State law notwithstanding, the Legislature has not fully funded those "soft capital" expenses for things like books and computers for five years because of the ongoing budget crunch. But there was always the expectation that the funding would be restored once the budget crisis passed.
Barring some change in budget negotiations, however, Tuesday's Senate Appropriations Committee vote kills any chance the funding will return. If the funding were restored, it would mean an extra $13.3 million for the Tucson Unified School District. For the Vail district, it would be $2.5 million.
Even restoring the inflation funding was not voluntarily on the part of the Legislature. It took a ruling of the state Court of Appeals in January that lawmakers were violating a 2000 voter-approved law that requires annual inflation adjustments.
Andrew Morrill, president of the Arizona Education Association, a teachers union, said funding for "soft capital" expenses has been reduced by as much as 90 percent below what the law requires since the state ran into financial troubles in 2009.
But even though lawmakers took away the money, the funding formula remained intact in the law.
AEA lobbyist Jennifer Loredo said retaining the formula over the years essentially was a promise the money would come back once the state's finances improved.
This legislation, however, creates a new fund for "additional district assistance," which freezes the fund at the current lower level, which is $239 million below what would be required under the previous formula.
Sen. Kelli Ward, R-Lake Havasu City, called it the "new normal." And she said it will put a permanent end to schools coming to the Capitol and complaining about money they should be getting and are not. Ward said the money to which they say they are entitled "doesn't exist."
And Sen. Chester Crandell, R-Heber, said things really aren't that bad. He pointed to the extra money the schools will be getting, saying that lawmakers are giving them the flexibility to use those funds where they are needed the most.
That logic angered Morrill.
"You don't get a thank-you note from the city of Phoenix when you pay a traffic fine," Morrill said. "They were following a court order. But they're using that to hide this massive, permanent reduction."
Sen. Don Shooter, R-Yuma, called the complaints by the AEA a matter of "semantics."
"The fact of the matter is, for the last five years, it's been at that," he said.
"So we're not really cutting it," Shooter said. "We're just maintaining a cut, such as it is."
Shooter said he does not want taxpayers thinking lawmakers are doing something new to hurt education.
"We're not doing a whole lot to help, perhaps," he said. But Shooter said it's simply a recognition of the state's fiscal reality.
"At some point, we've got to say the emperor doesn't have any clothes," he said.
Even the money lawmakers are giving is coming with strings of a sort.
Loredo told lawmakers that many districts were hoping to use at least part of that inflation funding to retain the teachers they already have.

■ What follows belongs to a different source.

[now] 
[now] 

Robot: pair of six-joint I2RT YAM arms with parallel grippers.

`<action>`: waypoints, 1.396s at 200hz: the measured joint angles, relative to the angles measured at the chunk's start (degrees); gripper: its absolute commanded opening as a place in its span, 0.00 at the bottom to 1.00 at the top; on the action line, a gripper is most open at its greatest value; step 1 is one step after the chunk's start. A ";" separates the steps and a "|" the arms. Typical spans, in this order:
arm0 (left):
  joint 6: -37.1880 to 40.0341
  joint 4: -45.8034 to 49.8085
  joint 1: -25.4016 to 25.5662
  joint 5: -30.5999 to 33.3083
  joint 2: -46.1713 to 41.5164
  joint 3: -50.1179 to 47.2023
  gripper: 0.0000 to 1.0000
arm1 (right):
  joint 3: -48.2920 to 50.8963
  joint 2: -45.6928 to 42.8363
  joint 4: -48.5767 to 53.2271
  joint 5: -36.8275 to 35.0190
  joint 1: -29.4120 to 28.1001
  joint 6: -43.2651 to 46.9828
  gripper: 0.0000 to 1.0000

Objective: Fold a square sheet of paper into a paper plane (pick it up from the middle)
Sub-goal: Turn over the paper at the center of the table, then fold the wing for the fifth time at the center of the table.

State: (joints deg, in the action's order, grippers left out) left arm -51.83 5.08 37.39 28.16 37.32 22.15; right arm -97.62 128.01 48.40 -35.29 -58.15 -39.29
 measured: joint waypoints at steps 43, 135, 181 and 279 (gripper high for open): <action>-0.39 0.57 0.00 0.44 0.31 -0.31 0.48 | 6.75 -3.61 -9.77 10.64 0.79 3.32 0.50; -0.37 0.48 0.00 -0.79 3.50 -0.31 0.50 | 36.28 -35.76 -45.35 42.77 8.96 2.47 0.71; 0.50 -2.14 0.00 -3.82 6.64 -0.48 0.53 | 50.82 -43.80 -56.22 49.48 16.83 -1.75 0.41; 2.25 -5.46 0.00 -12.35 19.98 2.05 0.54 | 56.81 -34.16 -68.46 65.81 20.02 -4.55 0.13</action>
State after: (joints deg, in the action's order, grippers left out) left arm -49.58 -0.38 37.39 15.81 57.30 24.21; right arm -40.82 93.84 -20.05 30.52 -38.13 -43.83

She said limited state aid during the recession resulted in many districts having frozen salaries at current levels. Loredo said taking about half of that inflation money would result in a raise of a "whopping $400 a year" for the average teacher.
But Loredo pointed out separate language in SB 1483 says the $82 million is available for "increased operating costs." The legislation says that includes implementing the new Common Core requirements and the necessary testing that goes with them, which is an additional burden being put on schools without any specific extra funding.
Shooter said he was sympathetic, being married to a teacher. But he said there just isn't the money available for across-the-board teacher pay raises.